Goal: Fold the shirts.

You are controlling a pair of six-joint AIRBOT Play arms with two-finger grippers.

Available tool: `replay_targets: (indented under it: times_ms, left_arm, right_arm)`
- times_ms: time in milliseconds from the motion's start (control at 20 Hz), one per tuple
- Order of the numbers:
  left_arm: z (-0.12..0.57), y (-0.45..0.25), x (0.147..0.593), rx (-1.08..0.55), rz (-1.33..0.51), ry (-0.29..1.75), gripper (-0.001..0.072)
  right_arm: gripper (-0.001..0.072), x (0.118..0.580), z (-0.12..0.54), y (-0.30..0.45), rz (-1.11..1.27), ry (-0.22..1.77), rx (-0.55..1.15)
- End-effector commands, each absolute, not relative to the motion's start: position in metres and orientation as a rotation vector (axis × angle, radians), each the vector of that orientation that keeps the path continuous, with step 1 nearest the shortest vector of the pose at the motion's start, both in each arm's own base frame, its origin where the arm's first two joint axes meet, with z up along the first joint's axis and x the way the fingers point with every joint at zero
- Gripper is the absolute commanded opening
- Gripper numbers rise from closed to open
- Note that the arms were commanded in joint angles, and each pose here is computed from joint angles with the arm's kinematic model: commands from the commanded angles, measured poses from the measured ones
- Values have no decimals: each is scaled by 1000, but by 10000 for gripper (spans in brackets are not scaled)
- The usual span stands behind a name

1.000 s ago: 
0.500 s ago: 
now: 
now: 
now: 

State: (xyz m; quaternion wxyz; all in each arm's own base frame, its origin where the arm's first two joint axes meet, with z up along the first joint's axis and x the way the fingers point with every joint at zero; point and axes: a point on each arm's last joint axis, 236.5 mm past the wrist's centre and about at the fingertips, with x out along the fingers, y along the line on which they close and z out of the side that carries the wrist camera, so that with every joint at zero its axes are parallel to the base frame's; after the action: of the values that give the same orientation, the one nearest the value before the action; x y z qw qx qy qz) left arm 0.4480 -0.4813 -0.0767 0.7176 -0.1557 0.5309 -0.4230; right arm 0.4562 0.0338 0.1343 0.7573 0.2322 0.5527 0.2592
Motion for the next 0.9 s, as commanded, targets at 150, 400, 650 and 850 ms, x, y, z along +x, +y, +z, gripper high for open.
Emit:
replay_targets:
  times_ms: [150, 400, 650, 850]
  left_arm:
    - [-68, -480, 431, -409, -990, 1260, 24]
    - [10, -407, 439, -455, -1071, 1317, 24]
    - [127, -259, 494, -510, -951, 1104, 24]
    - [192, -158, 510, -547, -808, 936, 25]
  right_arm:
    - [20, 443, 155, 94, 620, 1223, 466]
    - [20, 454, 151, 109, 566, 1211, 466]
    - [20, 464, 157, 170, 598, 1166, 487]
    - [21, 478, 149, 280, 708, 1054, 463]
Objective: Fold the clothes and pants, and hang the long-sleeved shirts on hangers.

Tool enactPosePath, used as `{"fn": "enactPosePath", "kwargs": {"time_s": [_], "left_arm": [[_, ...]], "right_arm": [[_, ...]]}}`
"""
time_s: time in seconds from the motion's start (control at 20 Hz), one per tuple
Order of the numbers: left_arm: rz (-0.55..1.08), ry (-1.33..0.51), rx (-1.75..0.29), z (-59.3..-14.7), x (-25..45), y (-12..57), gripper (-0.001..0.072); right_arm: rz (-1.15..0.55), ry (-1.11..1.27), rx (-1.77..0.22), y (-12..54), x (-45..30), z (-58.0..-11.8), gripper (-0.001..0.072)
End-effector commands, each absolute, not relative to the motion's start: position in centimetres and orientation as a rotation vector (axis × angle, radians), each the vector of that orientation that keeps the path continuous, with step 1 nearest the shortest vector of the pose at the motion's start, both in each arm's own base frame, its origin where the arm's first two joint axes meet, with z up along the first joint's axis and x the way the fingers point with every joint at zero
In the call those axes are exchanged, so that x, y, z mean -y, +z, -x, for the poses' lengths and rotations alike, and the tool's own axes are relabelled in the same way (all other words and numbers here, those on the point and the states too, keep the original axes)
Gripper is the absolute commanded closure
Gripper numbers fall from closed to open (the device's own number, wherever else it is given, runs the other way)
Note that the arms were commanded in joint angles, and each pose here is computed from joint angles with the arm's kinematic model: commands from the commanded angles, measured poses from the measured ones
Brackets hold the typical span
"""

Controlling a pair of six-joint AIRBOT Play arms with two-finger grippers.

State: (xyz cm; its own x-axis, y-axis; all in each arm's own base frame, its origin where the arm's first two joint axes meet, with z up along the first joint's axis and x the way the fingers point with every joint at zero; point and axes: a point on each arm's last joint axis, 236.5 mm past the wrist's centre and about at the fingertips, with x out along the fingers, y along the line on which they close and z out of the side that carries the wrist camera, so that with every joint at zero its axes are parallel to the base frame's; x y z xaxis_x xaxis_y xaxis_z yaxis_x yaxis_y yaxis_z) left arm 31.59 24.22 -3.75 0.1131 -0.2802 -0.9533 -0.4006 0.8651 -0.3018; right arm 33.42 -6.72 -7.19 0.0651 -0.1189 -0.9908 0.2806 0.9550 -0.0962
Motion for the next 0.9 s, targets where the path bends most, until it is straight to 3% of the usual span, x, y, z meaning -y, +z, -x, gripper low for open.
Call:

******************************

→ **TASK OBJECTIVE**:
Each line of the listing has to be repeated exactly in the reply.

→ **PROBLEM SOLUTION**:
Goal: Fold the shirts.

You are controlling a pair of six-joint AIRBOT Play arms with two-finger grippers.

Available tool: `replay_targets: (indented under it: times_ms, left_arm, right_arm)`
- times_ms: time in milliseconds from the motion's start (control at 20 Hz), one per tuple
- Order of the numbers:
  left_arm: z (-0.12..0.57), y (-0.45..0.25), x (0.147..0.593), rx (-1.08..0.55), rz (-1.33..0.51), ry (-0.29..1.75), gripper (-0.001..0.072)
  right_arm: gripper (-0.001..0.072), x (0.118..0.580), z (-0.12..0.54), y (-0.30..0.45), rz (-1.11..1.27), ry (-0.22..1.77), rx (-0.55..1.15)
- End-effector commands, each absolute, not relative to the motion's start: position in metres and orientation as a rotation vector (axis × angle, radians), each the vector of that orientation that keeps the path continuous, with step 1 nearest the shortest vector of the pose at the motion's start, both in each arm's own base frame, its origin where the arm's first two joint axes meet, with z up along the first joint's axis and x the way the fingers point with every joint at zero
- Gripper is the absolute commanded opening
- Gripper numbers rise from closed to open
- Note that the arms were commanded in joint angles, and each pose here is computed from joint angles with the arm's kinematic model: commands from the commanded angles, measured poses from the measured ones
- Values have no decimals: each is scaled by 1000, but by 10000 for gripper (spans in brackets are not scaled)
- The usual span stands behind a name

1.000 s ago: 
0.500 s ago: 
now: 
now: 
now: 

State: (xyz m; quaternion wxyz; all in each arm's own base frame, its origin where the arm's first two joint axes meet, with z up along the first joint's axis and x the way the fingers point with every joint at zero; point and axes: a point on each arm's last joint axis, 236.5 mm past the wrist's centre and about at the fingertips, with x out along the fingers, y along the line on which they close and z out of the side that carries the wrist camera, so that with every joint at zero its axes are parallel to the base frame's; after the action: of the values that give the same orientation, the one nearest the value before the action; x y z qw qx qy qz) left arm 0.4480 -0.4813 -0.0767 0.7176 -0.1557 0.5309 -0.4230; right arm 0.4562 0.0338 0.1343 0.7573 0.2322 0.5527 0.2592
Motion for the next 0.9 s, as commanded, targets at 150, 400, 650 and 850 ms, x, y, z along +x, +y, +z, gripper high for open.
Emit:
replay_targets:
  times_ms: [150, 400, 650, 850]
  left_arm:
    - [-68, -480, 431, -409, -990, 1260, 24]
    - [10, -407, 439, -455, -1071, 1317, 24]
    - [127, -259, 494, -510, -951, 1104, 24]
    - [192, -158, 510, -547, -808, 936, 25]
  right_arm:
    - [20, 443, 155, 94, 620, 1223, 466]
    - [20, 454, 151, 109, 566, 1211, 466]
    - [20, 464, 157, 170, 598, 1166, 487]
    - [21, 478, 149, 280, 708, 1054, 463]
Objective: Fold the clothes and pants, and hang the long-sleeved shirts on hangers.

Tool enactPosePath, used as `{"fn": "enactPosePath", "kwargs": {"time_s": [_], "left_arm": [[_, ...]], "right_arm": [[_, ...]]}}`
"""
time_s: time in seconds from the motion's start (control at 20 Hz), one per tuple
Order of the numbers: left_arm: rz (-0.55..1.08), ry (-1.33..0.51), rx (-1.75..0.29), z (-59.3..-14.7), x (-25..45), y (-12..57), gripper (-0.001..0.072); right_arm: rz (-1.15..0.55), ry (-1.11..1.27), rx (-1.77..0.22), y (-12..54), x (-45..30), z (-58.0..-11.8), gripper (-0.001..0.072)
End-effector commands, each absolute, not relative to the motion's start: position in centimetres and orientation as a rotation vector (axis × angle, radians), each the vector of that orientation that keeps the path continuous, with step 1 nearest the shortest vector of the pose at the motion's start, both in each arm's own base frame, its origin where the arm's first two joint axes meet, with z up along the first joint's axis and x the way the fingers point with every joint at zero
In the call those axes are exchanged, so that x, y, z mean -y, +z, -x, for the poses' lengths and rotations alike, and the tool's own axes are relabelled in the same way (all other words and numbers here, those on the point and the states too, keep the original axes)
Gripper is the absolute commanded closure
Gripper numbers fall from closed to open (the device's own number, wherever else it is given, runs the other way)
Note that the arms were commanded in joint angles, and each pose here is computed from joint angles with the arm's kinematic model: commands from the commanded angles, measured poses from the measured ones
Brackets hold the typical span
"""

Controlling a pair of six-joint AIRBOT Play arms with two-finger grippers.

State: (xyz cm; its own x-axis, y-axis; all in each arm's own base frame, its origin where the arm's first two joint axes meet, with z up along the first joint's axis and x the way the fingers point with every joint at zero; point and axes: a point on each arm's last joint axis, 236.5 mm past the wrist's centre and about at the fingertips, with x out along the fingers, y along the line on which they close and z out of the side that carries the wrist camera, so that with every joint at zero its axes are parallel to the base frame's; x y z xaxis_x xaxis_y xaxis_z yaxis_x yaxis_y yaxis_z) left arm 31.59 24.22 -3.75 0.1131 -0.2802 -0.9533 -0.4006 0.8651 -0.3018; right arm 33.42 -6.72 -7.19 0.0651 -0.1189 -0.9908 0.2806 0.9550 -0.0962
Motion for the next 0.9 s, targets where the path bends most, until it is straight to 3% of the usual span, x, y, z meaning -y, +z, -x, gripper low for open.
Call:

The response to the exercise is now complete.